This exercise calls for a copy of every line in the listing below that carries the word "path".
++++ Source data
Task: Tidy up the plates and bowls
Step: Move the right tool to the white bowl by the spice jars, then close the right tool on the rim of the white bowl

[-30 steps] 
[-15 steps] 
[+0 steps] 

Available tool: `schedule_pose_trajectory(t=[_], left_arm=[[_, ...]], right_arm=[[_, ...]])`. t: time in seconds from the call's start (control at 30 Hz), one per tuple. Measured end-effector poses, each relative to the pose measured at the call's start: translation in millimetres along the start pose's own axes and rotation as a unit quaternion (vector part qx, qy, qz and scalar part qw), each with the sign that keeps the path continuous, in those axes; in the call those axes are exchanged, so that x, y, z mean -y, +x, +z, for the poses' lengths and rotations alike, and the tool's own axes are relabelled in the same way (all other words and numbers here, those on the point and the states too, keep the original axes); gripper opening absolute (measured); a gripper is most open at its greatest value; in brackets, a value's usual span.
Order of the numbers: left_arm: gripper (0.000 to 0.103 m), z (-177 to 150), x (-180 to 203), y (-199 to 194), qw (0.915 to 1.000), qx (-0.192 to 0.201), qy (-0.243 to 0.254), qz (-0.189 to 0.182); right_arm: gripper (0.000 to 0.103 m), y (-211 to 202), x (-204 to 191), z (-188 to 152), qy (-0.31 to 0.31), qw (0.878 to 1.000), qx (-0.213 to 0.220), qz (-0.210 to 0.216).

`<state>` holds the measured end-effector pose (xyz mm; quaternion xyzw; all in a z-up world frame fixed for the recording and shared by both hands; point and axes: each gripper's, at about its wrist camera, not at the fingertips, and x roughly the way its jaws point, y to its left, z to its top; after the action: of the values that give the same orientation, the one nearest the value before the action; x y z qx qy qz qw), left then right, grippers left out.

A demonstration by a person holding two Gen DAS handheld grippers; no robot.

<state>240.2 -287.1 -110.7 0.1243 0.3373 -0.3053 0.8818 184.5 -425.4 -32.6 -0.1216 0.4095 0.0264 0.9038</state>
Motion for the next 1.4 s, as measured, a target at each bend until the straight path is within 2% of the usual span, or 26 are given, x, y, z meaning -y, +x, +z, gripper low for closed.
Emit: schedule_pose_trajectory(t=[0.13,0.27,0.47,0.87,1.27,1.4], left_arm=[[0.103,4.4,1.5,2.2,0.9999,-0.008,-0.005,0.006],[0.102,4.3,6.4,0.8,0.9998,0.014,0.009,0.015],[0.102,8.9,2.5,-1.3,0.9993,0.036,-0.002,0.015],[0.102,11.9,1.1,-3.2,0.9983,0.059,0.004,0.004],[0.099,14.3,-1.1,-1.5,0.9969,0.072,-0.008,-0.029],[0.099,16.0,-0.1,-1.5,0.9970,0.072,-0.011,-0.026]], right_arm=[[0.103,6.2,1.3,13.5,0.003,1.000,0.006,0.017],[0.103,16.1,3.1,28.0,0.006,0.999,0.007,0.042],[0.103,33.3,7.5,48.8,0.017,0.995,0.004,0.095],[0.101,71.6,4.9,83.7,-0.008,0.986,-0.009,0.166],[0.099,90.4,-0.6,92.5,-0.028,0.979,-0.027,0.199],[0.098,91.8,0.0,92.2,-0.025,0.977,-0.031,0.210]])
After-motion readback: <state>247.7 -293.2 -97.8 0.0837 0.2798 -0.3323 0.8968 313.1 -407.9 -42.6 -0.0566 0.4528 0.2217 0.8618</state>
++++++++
=== Response area ===
Available tool: `schedule_pose_trajectory(t=[_], left_arm=[[_, ...]], right_arm=[[_, ...]])`. t: time in seconds from the call's start (control at 30 Hz), one per tuple. Measured end-effector poses, each relative to the pose measured at the call's start: translation in millimetres along the start pose's own axes and rotation as a unit quaternion (vector part qx, qy, qz and scalar part qw), each with the sign that keeps the path continuous, in those axes; in the call those axes are exchanged, so that x, y, z mean -y, +x, +z, for the poses' lengths and rotations alike, and the tool's own axes are relabelled in the same way (all other words and numbers here, those on the point and the states too, keep the original axes); gripper opening absolute (measured); a gripper is most open at its greatest value; in brackets, a value's usual span.
Motion for the next 1.4 s, as measured, a target at each bend until the straight path is within 2% of the usual span, or 26 are given, x, y, z meaning -y, +x, +z, gripper low for closed.

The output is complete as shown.